┌──
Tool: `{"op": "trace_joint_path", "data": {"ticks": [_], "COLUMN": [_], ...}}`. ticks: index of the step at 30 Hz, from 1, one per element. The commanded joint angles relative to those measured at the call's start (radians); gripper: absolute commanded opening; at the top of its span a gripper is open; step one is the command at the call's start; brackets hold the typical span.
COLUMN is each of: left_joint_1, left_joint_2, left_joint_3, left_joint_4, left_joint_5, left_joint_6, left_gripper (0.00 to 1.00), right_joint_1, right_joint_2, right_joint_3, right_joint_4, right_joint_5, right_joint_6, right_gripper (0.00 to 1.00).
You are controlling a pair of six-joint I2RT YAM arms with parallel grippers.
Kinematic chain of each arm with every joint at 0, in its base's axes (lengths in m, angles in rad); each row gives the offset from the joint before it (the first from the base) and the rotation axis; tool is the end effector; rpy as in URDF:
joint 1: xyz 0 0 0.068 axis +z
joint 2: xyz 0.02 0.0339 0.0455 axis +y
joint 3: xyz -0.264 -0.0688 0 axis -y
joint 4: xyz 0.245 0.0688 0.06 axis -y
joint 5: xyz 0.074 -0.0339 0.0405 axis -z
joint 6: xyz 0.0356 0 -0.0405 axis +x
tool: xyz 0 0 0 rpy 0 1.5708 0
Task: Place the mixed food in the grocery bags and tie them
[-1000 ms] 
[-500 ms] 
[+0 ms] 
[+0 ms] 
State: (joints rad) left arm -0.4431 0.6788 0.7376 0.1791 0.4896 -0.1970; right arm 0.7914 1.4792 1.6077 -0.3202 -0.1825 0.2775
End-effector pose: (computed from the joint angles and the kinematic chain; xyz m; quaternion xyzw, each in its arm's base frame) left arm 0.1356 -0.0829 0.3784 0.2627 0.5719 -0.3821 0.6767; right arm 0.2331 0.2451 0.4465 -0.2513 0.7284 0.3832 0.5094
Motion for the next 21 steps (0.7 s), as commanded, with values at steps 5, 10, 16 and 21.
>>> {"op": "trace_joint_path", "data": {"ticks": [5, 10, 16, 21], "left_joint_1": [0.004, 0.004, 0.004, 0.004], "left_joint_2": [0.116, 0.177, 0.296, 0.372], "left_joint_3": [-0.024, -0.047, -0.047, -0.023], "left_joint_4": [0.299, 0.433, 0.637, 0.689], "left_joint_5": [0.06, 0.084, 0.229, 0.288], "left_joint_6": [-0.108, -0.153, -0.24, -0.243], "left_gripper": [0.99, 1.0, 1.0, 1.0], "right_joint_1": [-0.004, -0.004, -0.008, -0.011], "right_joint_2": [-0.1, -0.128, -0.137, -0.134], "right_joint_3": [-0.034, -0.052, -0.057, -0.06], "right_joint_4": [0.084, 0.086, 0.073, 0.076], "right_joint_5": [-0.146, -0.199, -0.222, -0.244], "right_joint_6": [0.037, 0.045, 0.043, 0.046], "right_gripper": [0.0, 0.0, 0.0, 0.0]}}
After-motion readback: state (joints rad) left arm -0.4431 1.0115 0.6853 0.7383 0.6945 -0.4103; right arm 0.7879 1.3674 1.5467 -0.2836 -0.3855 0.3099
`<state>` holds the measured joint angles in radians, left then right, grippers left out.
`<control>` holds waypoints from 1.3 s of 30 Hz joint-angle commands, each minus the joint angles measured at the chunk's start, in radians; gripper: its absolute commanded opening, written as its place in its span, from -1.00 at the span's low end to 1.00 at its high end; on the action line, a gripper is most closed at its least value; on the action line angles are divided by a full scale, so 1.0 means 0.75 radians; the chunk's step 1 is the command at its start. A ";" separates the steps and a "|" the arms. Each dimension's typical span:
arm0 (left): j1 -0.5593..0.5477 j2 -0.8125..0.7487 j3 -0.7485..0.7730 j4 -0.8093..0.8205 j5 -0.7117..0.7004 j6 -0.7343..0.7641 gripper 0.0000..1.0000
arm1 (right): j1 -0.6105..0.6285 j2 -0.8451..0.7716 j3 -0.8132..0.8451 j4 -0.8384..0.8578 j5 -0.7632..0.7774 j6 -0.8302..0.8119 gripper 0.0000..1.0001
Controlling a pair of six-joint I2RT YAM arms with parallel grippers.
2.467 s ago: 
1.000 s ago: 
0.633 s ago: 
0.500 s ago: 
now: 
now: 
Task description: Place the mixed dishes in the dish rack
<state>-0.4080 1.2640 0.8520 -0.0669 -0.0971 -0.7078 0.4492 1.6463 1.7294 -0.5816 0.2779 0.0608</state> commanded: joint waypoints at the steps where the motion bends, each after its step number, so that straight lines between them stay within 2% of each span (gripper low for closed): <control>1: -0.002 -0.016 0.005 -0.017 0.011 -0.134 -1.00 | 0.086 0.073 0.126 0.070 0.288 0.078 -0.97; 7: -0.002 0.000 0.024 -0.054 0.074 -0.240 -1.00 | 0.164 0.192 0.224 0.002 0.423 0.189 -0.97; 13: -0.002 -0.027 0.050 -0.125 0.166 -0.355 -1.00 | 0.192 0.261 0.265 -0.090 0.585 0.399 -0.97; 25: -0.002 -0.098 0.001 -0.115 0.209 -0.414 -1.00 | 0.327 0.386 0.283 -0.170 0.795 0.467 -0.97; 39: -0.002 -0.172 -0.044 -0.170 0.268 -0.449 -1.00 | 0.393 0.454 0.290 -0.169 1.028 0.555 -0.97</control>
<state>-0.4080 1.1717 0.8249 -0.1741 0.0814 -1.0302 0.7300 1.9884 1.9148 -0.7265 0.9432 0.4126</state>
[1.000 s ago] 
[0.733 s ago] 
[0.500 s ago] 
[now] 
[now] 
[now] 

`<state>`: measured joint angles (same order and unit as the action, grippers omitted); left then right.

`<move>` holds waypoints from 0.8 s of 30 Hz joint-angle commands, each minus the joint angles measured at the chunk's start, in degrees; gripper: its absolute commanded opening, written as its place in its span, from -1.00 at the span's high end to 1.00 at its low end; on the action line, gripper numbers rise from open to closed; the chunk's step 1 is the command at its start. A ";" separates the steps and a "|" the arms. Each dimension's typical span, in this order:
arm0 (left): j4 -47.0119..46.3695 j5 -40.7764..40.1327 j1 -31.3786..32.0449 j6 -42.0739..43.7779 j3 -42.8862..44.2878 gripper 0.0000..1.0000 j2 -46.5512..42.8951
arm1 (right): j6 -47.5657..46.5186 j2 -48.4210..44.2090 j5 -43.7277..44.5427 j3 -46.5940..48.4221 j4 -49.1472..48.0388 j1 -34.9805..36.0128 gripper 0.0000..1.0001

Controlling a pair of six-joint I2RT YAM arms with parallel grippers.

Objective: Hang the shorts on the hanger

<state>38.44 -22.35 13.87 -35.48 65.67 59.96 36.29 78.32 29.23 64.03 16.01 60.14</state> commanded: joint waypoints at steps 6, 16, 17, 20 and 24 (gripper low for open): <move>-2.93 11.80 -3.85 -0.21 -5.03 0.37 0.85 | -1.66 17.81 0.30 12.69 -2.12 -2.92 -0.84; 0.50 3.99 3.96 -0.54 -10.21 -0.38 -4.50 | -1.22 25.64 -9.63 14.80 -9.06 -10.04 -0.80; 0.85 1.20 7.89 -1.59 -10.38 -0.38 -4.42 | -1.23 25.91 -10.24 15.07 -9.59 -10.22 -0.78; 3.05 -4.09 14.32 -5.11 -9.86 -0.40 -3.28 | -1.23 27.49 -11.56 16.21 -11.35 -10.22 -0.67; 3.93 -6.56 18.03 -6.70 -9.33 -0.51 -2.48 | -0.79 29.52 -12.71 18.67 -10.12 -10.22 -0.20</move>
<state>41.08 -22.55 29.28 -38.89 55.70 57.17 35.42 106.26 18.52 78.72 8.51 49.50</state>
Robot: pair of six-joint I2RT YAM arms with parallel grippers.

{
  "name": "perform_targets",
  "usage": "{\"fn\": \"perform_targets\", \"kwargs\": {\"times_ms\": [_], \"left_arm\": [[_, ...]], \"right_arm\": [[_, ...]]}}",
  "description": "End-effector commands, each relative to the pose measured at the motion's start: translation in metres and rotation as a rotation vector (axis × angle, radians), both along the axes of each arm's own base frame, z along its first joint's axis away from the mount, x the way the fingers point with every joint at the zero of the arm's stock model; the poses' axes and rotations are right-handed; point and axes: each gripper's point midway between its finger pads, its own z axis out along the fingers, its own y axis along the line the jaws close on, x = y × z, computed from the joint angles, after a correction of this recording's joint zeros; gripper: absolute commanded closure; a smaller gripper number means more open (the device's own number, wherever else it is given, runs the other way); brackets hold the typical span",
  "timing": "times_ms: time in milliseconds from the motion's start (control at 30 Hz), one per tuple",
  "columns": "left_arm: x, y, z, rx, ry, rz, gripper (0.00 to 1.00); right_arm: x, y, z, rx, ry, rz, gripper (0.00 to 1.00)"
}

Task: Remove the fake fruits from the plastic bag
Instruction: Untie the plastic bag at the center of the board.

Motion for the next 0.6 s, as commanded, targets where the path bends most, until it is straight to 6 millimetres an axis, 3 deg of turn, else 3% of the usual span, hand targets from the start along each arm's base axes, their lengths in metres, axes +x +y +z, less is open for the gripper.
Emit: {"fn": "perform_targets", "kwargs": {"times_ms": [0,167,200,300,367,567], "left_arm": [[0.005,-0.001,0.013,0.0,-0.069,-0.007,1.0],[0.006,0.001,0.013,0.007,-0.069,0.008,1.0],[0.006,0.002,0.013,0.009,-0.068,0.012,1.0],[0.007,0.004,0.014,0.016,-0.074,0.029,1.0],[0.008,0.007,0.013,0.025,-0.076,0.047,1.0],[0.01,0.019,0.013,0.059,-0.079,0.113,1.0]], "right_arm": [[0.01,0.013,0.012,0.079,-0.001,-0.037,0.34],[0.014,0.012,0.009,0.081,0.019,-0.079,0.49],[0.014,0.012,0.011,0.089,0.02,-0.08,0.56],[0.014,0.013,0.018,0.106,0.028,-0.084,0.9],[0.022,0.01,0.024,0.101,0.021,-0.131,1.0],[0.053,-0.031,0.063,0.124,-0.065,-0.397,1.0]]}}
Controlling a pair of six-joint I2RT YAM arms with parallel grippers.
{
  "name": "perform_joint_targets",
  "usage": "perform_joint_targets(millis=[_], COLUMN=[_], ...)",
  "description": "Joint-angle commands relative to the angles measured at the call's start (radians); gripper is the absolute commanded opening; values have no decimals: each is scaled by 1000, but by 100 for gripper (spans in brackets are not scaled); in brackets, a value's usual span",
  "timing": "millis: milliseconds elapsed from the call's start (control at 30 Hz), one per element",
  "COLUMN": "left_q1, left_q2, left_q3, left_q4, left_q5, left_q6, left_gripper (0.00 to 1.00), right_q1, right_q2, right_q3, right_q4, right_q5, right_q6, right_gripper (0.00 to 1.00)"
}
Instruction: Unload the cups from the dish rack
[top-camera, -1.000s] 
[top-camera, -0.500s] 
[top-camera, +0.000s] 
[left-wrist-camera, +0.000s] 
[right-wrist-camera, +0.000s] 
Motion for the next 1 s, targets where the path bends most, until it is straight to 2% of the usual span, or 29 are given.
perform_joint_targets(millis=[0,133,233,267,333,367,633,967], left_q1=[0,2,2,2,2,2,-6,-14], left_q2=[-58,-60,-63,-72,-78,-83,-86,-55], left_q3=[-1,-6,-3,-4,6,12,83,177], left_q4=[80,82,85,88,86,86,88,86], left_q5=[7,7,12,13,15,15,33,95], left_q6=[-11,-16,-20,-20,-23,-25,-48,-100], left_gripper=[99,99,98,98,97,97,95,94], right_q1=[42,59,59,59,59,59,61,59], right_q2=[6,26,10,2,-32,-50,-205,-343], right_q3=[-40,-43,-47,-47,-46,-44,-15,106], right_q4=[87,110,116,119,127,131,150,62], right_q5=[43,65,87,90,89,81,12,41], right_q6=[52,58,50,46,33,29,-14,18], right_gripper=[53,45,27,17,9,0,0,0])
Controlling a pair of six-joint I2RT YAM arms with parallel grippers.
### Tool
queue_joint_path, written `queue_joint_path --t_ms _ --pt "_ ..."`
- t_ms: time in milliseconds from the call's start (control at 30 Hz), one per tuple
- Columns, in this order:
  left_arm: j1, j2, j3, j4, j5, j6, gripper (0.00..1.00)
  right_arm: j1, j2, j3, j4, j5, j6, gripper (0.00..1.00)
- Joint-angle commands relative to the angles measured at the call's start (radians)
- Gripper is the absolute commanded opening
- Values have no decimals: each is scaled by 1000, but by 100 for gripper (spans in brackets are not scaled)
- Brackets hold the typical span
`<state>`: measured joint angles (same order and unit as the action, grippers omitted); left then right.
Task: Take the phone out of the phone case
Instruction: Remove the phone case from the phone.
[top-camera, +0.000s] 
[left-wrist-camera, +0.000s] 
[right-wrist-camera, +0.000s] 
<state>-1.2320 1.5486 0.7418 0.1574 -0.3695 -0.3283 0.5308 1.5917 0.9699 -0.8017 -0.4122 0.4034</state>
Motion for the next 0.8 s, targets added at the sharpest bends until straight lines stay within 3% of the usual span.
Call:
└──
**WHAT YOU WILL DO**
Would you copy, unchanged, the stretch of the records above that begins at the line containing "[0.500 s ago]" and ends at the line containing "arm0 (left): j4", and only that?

**ANSWER SECTION**
[0.500 s ago] 
[now] 
[now] 
[now] 

`<state>`: measured joint angles (same order and unit as the action, grippers omitted); left then right.

`<move>` holds waypoints from 0.8 s of 30 Hz joint-angle commands, each minus the joint angles measured at the chunk's start, in degrees; gripper: its absolute commanded opening, written as its place in its span, from -1.00 at the span's high end to 1.00 at its low end; on the action line, gripper numbers rise from open to closed; the chunk's step 1 is the command at its start. A ";" separates the steps and a "|" the arms. Each dimension's typical span, in this order:
arm0 (left): j4 -47.0119..46.3695 j5 -40.7764..40.1327 j1 -31.3786..32.0449 j6 -42.0739..43.7779 j3 -42.8862..44.2878 gripper 0.0000..1.0000 j2 -46.5512..42.8951

This output is complete, so the exercise is closed.